(Items from a data source)
= = = = =
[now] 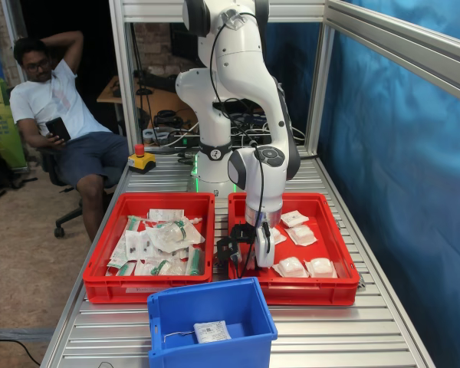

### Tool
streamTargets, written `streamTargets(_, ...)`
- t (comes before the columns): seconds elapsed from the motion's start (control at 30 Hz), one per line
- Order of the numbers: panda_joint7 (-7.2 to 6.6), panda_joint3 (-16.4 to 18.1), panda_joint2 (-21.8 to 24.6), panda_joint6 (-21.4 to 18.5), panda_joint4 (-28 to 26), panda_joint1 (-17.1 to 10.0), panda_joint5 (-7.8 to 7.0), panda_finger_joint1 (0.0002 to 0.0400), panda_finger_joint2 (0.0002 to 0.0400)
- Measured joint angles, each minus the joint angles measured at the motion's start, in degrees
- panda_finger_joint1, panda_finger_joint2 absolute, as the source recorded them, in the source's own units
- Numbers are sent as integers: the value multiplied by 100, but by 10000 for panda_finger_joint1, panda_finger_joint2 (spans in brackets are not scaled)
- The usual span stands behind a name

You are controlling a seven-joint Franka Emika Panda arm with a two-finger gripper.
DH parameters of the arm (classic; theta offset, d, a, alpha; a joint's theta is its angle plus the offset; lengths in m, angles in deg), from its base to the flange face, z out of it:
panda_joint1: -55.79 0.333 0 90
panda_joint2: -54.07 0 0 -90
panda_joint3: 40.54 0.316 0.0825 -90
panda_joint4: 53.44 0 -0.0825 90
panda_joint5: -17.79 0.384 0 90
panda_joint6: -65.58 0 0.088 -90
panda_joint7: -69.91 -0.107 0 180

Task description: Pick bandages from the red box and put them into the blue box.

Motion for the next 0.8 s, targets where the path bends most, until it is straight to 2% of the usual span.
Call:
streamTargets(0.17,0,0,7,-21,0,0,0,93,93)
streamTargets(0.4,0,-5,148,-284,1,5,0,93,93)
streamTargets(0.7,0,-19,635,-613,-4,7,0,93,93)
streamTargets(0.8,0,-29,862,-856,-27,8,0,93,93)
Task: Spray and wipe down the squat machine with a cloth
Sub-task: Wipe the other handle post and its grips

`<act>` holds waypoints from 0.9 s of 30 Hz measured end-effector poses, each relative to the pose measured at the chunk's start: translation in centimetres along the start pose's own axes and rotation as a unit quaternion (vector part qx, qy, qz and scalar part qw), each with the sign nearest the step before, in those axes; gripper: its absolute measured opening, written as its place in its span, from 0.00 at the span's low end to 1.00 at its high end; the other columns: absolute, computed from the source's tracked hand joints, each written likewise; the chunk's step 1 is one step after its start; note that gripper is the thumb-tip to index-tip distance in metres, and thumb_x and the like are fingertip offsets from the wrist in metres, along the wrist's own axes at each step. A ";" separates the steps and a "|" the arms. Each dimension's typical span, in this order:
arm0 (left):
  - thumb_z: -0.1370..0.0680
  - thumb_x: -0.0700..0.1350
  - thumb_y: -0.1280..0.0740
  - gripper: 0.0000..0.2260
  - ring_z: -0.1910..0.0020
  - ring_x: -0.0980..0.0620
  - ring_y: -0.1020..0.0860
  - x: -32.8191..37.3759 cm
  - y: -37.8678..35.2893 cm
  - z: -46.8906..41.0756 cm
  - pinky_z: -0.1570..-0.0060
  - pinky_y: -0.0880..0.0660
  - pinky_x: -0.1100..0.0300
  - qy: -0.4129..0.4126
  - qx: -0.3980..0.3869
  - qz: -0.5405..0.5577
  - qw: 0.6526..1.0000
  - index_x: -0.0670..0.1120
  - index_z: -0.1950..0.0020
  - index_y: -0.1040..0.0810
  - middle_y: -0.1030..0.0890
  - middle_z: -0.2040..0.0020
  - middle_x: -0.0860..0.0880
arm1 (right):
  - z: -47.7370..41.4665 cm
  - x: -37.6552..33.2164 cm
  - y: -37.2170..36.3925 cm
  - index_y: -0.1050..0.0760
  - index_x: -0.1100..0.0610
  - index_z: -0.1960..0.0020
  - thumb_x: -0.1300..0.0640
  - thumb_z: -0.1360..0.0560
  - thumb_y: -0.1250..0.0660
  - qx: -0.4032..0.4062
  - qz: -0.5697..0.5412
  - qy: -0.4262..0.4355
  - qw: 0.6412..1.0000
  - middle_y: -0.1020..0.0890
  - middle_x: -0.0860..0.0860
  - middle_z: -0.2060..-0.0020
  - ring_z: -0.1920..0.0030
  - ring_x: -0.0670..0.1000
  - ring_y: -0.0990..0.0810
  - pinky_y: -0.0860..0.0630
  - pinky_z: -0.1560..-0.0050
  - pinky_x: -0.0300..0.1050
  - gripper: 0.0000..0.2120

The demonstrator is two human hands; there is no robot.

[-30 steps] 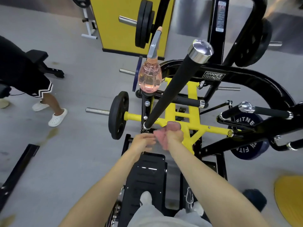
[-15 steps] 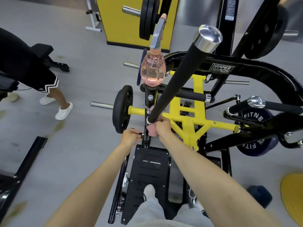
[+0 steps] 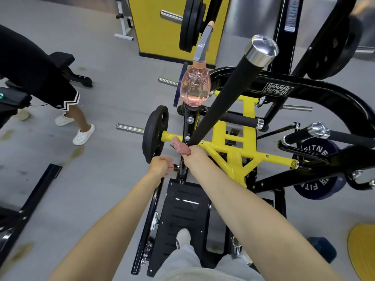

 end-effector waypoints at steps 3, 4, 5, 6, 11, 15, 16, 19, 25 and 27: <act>0.21 0.33 0.46 0.14 0.58 0.51 0.22 -0.5 0.4 0.3 0.58 0.26 0.59 0.015 -0.006 0.012 1.000 0.41 0.45 0.23 0.20 0.51 0.43 | 0.4 0.2 -0.4 0.26 0.63 0.38 0.64 0.21 0.41 -0.062 -0.295 -0.130 0.945 0.20 0.61 0.49 0.48 0.57 0.21 0.27 0.54 0.41 0.13; 0.21 0.34 0.45 0.13 0.56 0.50 0.21 -0.7 0.4 0.4 0.57 0.25 0.58 0.019 -0.016 0.016 1.000 0.42 0.44 0.24 0.20 0.50 0.43 | 0.6 0.3 -0.6 0.29 0.64 0.35 0.69 0.22 0.45 -0.090 -0.353 -0.145 0.920 0.20 0.61 0.46 0.42 0.57 0.22 0.24 0.50 0.42 0.17; 0.21 0.36 0.44 0.11 0.53 0.49 0.20 -0.8 0.4 0.5 0.54 0.25 0.56 0.020 -0.031 0.016 0.999 0.42 0.44 0.24 0.19 0.49 0.43 | 0.9 0.6 -0.4 0.34 0.64 0.31 0.73 0.22 0.48 -0.103 -0.375 -0.143 0.910 0.22 0.60 0.41 0.37 0.57 0.24 0.23 0.48 0.45 0.21; 0.20 0.39 0.42 0.10 0.51 0.48 0.20 -0.8 0.3 0.6 0.50 0.24 0.53 0.020 -0.050 0.015 0.998 0.43 0.43 0.23 0.18 0.48 0.44 | 0.7 1.2 -0.4 0.36 0.63 0.29 0.74 0.22 0.49 -0.132 -0.391 -0.138 0.900 0.25 0.60 0.37 0.35 0.58 0.26 0.23 0.45 0.47 0.23; 0.18 0.59 0.46 0.22 0.47 0.45 0.20 -0.8 -2.1 1.8 0.46 0.23 0.47 0.075 -0.158 0.098 0.980 0.44 0.43 0.23 0.19 0.47 0.42 | 1.9 3.8 2.6 0.29 0.64 0.37 0.73 0.24 0.43 -0.178 -0.218 -0.136 0.950 0.22 0.60 0.46 0.40 0.61 0.24 0.28 0.37 0.59 0.17; 0.21 0.56 0.36 0.19 0.46 0.46 0.19 -0.8 -4.8 2.7 0.45 0.22 0.49 0.031 -0.198 0.065 0.978 0.42 0.40 0.23 0.17 0.46 0.43 | 1.3 4.6 4.5 0.25 0.61 0.42 0.69 0.26 0.38 -0.199 -0.230 -0.139 0.943 0.19 0.60 0.48 0.43 0.61 0.21 0.27 0.40 0.62 0.14; 0.22 0.51 0.34 0.17 0.47 0.46 0.19 -0.7 -5.5 3.1 0.48 0.22 0.51 0.019 -0.191 0.065 0.979 0.39 0.39 0.23 0.17 0.46 0.42 | 1.4 4.7 5.0 0.24 0.61 0.43 0.66 0.26 0.36 -0.199 -0.228 -0.142 0.942 0.19 0.60 0.49 0.45 0.61 0.20 0.25 0.42 0.61 0.12; 0.23 0.37 0.33 0.11 0.51 0.44 0.19 -0.5 -7.1 3.8 0.52 0.22 0.52 -0.014 -0.163 0.058 0.985 0.37 0.42 0.23 0.18 0.48 0.40 | 1.2 5.6 6.7 0.24 0.61 0.40 0.62 0.27 0.29 -0.165 -0.168 -0.127 0.964 0.18 0.59 0.48 0.50 0.57 0.18 0.20 0.53 0.53 0.16; 0.25 0.33 0.33 0.15 0.50 0.45 0.19 0.2 -9.6 4.8 0.46 0.23 0.49 -0.023 -0.167 0.051 0.984 0.41 0.38 0.26 0.18 0.49 0.43 | -0.4 9.6 10.9 0.30 0.64 0.33 0.64 0.22 0.38 -0.045 -0.167 -0.154 0.973 0.20 0.59 0.43 0.49 0.57 0.19 0.20 0.48 0.54 0.18; 0.25 0.34 0.33 0.19 0.49 0.45 0.20 0.6 -9.8 5.1 0.46 0.22 0.50 -0.036 -0.133 0.020 0.990 0.42 0.34 0.28 0.20 0.45 0.43 | 0.1 9.6 12.6 0.34 0.64 0.31 0.63 0.21 0.43 -0.025 -0.129 -0.158 0.979 0.26 0.61 0.36 0.42 0.59 0.22 0.23 0.48 0.53 0.19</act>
Point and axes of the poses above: each hand's wrist, its own z-axis away from the middle knuckle, its own y-axis out of the back of the hand, x = y × z, the point moved 4 cm from there along -z, towards the middle knuckle
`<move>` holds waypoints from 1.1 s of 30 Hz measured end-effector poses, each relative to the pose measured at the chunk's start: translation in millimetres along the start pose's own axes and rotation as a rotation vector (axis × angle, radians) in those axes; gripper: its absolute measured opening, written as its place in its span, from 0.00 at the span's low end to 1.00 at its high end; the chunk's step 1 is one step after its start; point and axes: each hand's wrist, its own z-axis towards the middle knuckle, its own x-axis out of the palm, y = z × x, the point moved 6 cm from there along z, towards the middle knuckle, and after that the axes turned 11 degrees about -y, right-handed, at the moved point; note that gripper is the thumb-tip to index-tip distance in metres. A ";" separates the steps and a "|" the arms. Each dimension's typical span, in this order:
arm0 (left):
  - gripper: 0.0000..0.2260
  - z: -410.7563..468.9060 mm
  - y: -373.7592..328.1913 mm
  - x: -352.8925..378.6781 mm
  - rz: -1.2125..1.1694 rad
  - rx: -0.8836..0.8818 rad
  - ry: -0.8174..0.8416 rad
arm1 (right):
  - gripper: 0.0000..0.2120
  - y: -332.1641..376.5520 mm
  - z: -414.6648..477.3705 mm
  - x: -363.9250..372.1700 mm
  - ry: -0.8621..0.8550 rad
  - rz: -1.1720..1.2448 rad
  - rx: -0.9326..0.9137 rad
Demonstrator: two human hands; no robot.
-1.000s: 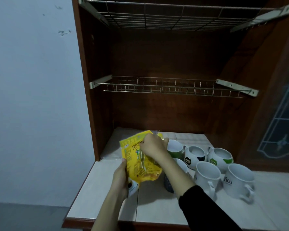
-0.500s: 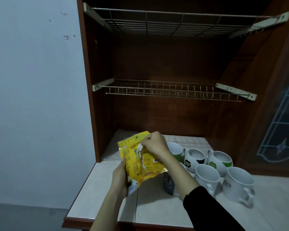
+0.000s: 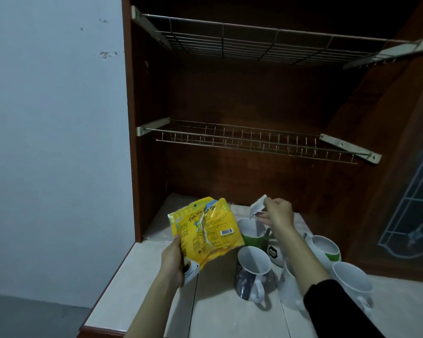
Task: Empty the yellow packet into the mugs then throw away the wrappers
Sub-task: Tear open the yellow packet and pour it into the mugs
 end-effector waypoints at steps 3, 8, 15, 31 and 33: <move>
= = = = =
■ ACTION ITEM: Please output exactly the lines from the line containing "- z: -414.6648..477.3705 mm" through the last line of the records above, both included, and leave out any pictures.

■ EXERCISE SOLUTION:
  - z: -414.6648..477.3705 mm
  - x: -363.9250..372.1700 mm
  - ry: -0.8621..0.8550 rad
  - rz: -1.1720..1.2448 rad
  - rx: -0.9326..0.9137 rad
Demonstrator: two human hands; no robot.
-1.000s: 
-0.500s: 
+0.000s: 
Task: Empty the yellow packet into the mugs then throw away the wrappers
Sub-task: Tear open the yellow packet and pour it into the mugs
 end-effector waypoints at steps 3, 8, 15, 31 and 33: <move>

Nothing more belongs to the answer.